你打他,我打他
“油腔滑調。”紅綃目露不屑,“一棵菜都能誇出花兒,你這種人,最不可信。”
她警惕觀察四周,以免再被偷襲,隨即便要離去。
“紅姑娘,”陸子謙將紅綃攔下,“在下所言,句句屬實。昨日初見,承諾不會傷姑娘分毫。即便群雄攻訐,亦是未曾失信於姑娘。我若有心對姑娘不利,又何故候在此處,只為向姑娘表明歉意呢?”
紅綃聞言,瞥過陸子謙身後的勁裝男子,目露譏誚:
“那幫張牙舞爪的蝦兵蟹將,分明針對的是你身後那跟班,與我何干?”
“牙尖嘴利的黃毛丫頭!”勁裝男子駁斥,“若非莊主,你早就斷手斷腳,任人擺佈了!”
“薛平。”陸子謙側首,“不可對紅姑娘無禮。”
他再次看向紅綃,語氣溫和:“紅姑娘,在下只是想……”
他還未說完,紅綃倏爾上前,眯眼一笑。陸子謙恍神之際,她已狠狠踩在他的靴面上。
陸子謙面色微變,僵在原處。
接著,紅綃身形一晃,掠過二人,步履輕快地離開菜市。
“莊主,就這麼讓她走了?”薛平問道。
陸子謙極輕地閉了下眼,緩慢撥出一口氣,半晌,方才開口:
“這姑娘看著纖柔,這下腳的力道……卻是剛硬果斷。她鞋底還嵌了鉛塊,若換做常人,怕是會筋骨碎裂,淪為殘廢。”
薛平神色狠厲,向紅綃離開的方向望了一眼:
“這丫頭狡猾歹毒,莊主,依屬下看,與其花時間周旋,不如……”
陸子謙抬了下玄鐵扇,示意薛平勿再多言。
“她若變成廢人,那便無用亦無趣了。”
言畢,陸子謙邁開步子,卻是略顯不穩。
薛平上前,欲伸手相扶,陸子謙微微搖頭,拖著被踩的跛腳,調整步幅,慢慢向前走去……
紅綃空手而歸,一進宅院,便將籃筐向門邊一丟,走到灶臺後的二人面前。
見狀,紅同昌將沾滿面粉的手在身前的蔽膝上擦了擦,而後向門外看了一眼:
“可是又有找麻煩的?這些人怎就還不死心呢!”
“還是昨天那人。”紅綃不耐道,“自稱是哪個門派的莊主,滿口誑語,不知在打甚麼主意。”

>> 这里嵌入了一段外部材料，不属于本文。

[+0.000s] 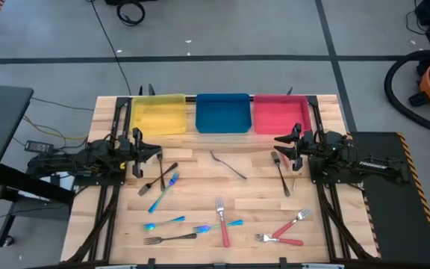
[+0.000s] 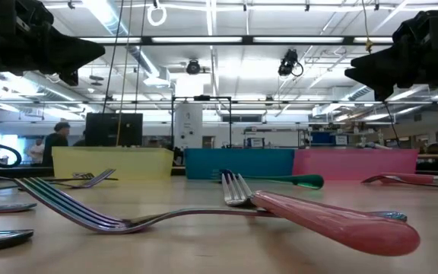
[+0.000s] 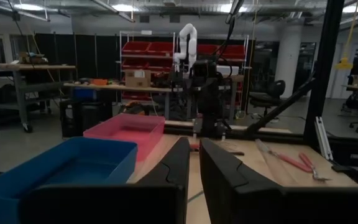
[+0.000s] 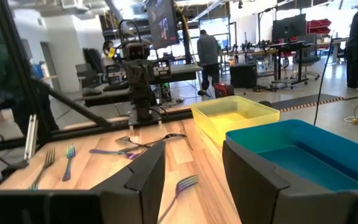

“陸子謙。”江逆雪淡淡道,“棲鶴山莊於江湖中名氣不小,陸子謙也算年輕一代的翹楚。此人八面玲瓏,處事圓滑。近日之舉,針對的不只是我,還有紅家。”
江逆雪終是當著紅綃的面,言明其中利害。
紅綃聞言,蹙眉看向紅同昌:
“爹,你以前到底做了甚麼,這人為何會找上咱們?”
紅同昌裝作糊塗:“唉,江湖恩怨,說不清道不明的,我哪能都記得。更何況,我混江湖的時候,那姓陸的說不定還是個奶娃娃,聽賢婿說,他不是這一代的後起之秀嘛。”
說著,紅同昌用胳膊肘捅了捅一旁的江逆雪:
“賢婿啊,老夫退隱許久,既然你與此人相熟,這事兒就交給你來處理吧。”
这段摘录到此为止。